Foolish Mortals is a point-and-click adventure game developed and published by Inklingwood Studios for Windows and macOS. It was released on November 5, 2025, for PC, with other platforms following at a later date.

==Gameplay==
In Foolish Mortals, players control Murphy McCallan as he navigates various environments, interacts with characters, and solves puzzles using an inventory system. Gameplay is divided into acts, each comprising multiple puzzle chains that can often be worked on in parallel. Solving puzzles and uncovering clues across different threads advances the narrative, leading to major plot developments. The game also includes a built-in hint system in the form of Murphy's diary. It summarizes current objectives and can offer step-by-step guidance if needed.

==Plot==
The game is set in 1933 in Louisiana on the fictional island of Devil's Rock. The protagonist, Murphy McCallan, arrives on the island seeking the lost treasure of Bellemore Manor, a fortune whose location vanished when, thirty‑three years earlier, an entire wedding party mysteriously disappeared from the manor. As Murphy explores the island and the manor, he uncovers clues about the vanished wedding and the fate of its guests. Through investigation, puzzle‑solving, and interactions with other characters, Murphy unravels the mystery.

==Development==
Foolish Mortals was developed by the independent studio Inklingwood Studios, led by David Younger and Sophie Younger. The game was built using Visionaire Studio. The project originated from David Younger's longtime ambition to create a classic point-and-click adventure; as he recalled, during his childhood, he used to sketch locations on paper and simulate adventure-game logic for friends. When professional work in theme-park design dried up due to the pandemic, he and Sophie decided to take the plunge and turn that childhood dream into a real game.
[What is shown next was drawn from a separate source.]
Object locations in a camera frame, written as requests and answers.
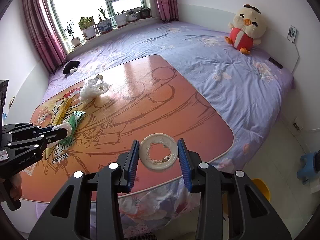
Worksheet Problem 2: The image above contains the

A Kickstarter campaign was launched in 2023 to fund production costs, including voice acting and localization. The campaign received 405% of its goal; £48.652 from the £12.000 goal.

In November 2023, they exhibited the game at AdventureX expo in London and released an early demo of the game.

In July 2025, it was announced that the lead character, Murphy McCallan, would be voiced by A.J. LoCascio. Additional roles were provided by Matt Curtis, Andy Mack, Rhiannon Moushall, Phillip Sacramento, Will de Renzy‑Martin, Joey Sourlis, and Mirabel Ukpabio, among others. Voice direction and production were handled by The Game Editors, in collaboration with the developer Inklingwood Studios. Francisco González took care of voice direction and editing, while Jess Haskins was responsible for the voice production and script editing. In October 2025, a German text translation by Marcel Weyers was also announced for the release.

On November 5, 2025, the game was released on Steam and GOG.com.

==Reception==

Foolish Mortals received "universal acclaim" by critics according to review aggregator platform Metacritic. Reviewers praised the game’s art style, voice acting, puzzles, and overall design.

Adventure Game Hotspot gave it 100% and called it “an absolute triumph,” highlighting the “expertly crafted scenes, puzzles, dialogue and quality‑of‑life user options.”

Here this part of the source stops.